Computer games were popular, but from what I remember about Japan and PC gaming in the 90’s was that they didn’t usually have IBM compatible machines and used their own funky shit, which had their own funky games.
Pc has also become a better value proposition. You get more games, generally better pricing, great support for older games, and it can do more than games. You also get console or better performance with similarly priced hardware, or if you spend a lot you can probably get something better than next gen consoles will be.
That build is at $530 with discounts. Add $70 for a DualSense 2 and it’s $600.
A Digital PS5 retail is $500, so the PC here is 20% more expensive. If you get the PS5 on a discount (the compared PC is discounted), the difference could go up to about 40%.
On top of that, I guarantee you that its real world performance is not on par to that of a PS5. My own PC has better RAM, better CPU, better GPU and better SSD and it’s still not quite there.
Again, to get comparative real world performance you’ll need to spend at least as much as the console on the GPU alone.
Well that's why I said "near-equivalent", $600 vs $450 is comparable. Performance should be close to equal, I don't know what's going on with your particular setup but if your PC has a better CPU/GPU/SSD than a PS5... then it's better than a PS5. Maybe you are getting throttled by some external factor, like temperature or background processes. But I suspect you are running games at full native resolution on your PC and comparing it to console games, but "4k" is never actually "4k" on a console. They often use some tricks to run at lower resolutions using upscaling. You can do the exact same thing on PC if you wish.
Seeing as there’s zero Nintendo IP being used, I find that unlikely. The only company that would have any standing to go after him is Valve, and they historically don’t go after modders and such. You also need to own a copy of Portal to play this game. You basically patch a file in Portal with a bps patch that will “convert” it into a playable N64 ROM.
What they need to do is get the licensing worked out and release it via gamepass or something. That would be a nice windfall for him and share this with with others.
Portal 2 also came out on PS3 and Xbox 360 but was a standalone and not part of the Orange Box. Portal 2 on consoles was interesting because I believe it also came with a Steam key for the game as well.
Crazy what people can do with the N64 with modern knowledge. There is this German dude on YouTube who modded Mario 64 to run at 60fps on the console, the game normally only runs at around 20fps even with the C compile optimizations turned on, which Nintendo left off in the original, it rarely hits 30fps.
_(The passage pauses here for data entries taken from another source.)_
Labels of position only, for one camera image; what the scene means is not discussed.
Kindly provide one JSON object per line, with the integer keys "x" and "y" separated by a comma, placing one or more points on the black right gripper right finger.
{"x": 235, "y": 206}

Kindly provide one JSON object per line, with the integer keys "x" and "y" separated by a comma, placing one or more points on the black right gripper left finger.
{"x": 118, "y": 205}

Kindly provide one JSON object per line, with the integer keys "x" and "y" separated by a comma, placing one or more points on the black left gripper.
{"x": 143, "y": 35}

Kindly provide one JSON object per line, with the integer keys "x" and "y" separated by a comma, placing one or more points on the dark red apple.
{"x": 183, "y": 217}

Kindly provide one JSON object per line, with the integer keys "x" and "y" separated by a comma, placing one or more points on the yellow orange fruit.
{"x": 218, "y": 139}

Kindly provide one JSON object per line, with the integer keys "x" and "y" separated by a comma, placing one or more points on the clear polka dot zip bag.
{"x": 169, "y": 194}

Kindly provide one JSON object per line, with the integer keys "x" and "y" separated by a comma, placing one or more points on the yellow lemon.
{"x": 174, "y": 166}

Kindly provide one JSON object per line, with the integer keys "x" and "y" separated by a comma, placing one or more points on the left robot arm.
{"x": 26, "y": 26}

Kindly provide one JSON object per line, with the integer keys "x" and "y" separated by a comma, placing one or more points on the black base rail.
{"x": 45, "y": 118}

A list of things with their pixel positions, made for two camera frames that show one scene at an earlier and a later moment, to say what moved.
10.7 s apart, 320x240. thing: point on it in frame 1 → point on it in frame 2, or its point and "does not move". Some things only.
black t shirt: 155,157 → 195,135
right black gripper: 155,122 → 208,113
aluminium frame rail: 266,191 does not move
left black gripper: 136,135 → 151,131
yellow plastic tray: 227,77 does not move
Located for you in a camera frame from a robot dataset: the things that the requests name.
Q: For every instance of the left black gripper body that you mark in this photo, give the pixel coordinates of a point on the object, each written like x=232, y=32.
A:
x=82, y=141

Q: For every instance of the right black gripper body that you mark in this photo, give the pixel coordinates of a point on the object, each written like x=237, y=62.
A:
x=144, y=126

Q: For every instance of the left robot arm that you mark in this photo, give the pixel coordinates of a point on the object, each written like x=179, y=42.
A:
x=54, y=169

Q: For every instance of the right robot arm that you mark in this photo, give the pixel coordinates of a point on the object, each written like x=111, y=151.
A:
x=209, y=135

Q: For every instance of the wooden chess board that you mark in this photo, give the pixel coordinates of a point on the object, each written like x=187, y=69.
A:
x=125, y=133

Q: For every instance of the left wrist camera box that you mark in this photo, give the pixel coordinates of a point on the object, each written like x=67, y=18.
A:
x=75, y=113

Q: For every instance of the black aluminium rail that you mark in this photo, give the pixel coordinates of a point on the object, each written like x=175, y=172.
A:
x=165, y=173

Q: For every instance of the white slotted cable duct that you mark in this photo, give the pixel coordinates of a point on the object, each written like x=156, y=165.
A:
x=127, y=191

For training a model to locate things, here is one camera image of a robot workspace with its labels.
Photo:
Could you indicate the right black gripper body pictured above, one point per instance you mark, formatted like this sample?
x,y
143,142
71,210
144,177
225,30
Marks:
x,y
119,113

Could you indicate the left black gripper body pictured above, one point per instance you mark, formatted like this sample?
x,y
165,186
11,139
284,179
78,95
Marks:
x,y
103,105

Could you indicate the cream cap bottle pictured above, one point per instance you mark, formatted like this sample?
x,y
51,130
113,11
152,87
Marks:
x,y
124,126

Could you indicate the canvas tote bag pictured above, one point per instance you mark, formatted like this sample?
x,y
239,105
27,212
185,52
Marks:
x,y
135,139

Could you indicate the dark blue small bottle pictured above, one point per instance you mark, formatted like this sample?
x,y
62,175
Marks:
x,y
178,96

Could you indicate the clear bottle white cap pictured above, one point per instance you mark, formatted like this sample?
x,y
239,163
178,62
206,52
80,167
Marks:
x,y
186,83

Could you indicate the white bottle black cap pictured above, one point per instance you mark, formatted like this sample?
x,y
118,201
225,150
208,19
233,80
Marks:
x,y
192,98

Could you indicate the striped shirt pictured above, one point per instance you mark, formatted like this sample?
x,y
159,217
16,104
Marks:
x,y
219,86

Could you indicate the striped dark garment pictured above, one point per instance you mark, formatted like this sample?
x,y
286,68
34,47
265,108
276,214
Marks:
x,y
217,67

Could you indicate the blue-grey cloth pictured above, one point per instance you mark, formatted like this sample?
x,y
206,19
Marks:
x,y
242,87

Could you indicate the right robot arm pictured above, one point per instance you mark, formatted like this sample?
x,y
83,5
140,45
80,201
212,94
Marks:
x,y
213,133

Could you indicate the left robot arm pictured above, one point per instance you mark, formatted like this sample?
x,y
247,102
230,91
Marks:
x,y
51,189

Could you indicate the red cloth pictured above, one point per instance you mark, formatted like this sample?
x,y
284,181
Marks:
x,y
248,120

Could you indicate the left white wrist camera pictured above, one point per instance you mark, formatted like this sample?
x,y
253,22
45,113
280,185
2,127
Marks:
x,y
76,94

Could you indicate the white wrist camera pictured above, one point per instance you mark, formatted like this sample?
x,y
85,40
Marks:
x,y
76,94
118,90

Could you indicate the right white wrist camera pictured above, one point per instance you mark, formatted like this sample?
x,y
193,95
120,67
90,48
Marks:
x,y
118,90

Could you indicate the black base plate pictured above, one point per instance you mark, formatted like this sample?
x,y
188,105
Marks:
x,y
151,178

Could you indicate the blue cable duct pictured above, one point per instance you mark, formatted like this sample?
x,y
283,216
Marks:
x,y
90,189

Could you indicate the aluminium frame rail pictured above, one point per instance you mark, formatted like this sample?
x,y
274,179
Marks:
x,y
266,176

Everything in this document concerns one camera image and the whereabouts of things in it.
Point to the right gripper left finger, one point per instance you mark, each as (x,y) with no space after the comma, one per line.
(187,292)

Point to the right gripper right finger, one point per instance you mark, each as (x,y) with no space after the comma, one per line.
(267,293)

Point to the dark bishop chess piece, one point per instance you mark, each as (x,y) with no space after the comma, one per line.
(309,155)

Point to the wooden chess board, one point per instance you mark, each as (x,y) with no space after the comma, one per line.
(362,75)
Now he’s making his own full fledged mod for the game. https://youtu.be/t_rzYnXEQlE
I expect the growing availability of portable PC gaming systems to further boost this growth. It’s known the japanese public is very biased towards portable gaming devices, which is why the Nintendo Switch dominates by market share.
Think Valve only recently partnered with a distributor for East Asia, so the Steam Decks are slowly showing up in Japan and South Korea. Asus of course has a good distribution network, so generally where they're strong you'll see Allys. I still can't get a Steam Deck in a store, but can get an Ally (and probably the Legion Go).
I’ve seen them in Edion, an electronics chain, in Japan, and they seem to have a partnership of some kind with them - the first time you could do a hands-on anywhere in Japan was at an Edion in Osaka, and that’s where I’ve seen the physically on sale recently (as in, only in the last month or two). The only person I know with one ordered it online.
Yea, think Komodo is working with Edion for in-store sales. Saw an announcement somewhere when I was reading about Steam Deck sales in Asia (which sadly, just three countries in East Asia).
Eh, the article mentions how the service didn’t quite catch on anyway. So probably an easy decision for Nvidia because they didn’t make enough money to be profitable. So I doubt think this is a case of a corporation doing the right thing but a corporation doing the right thing for it’s bottom line.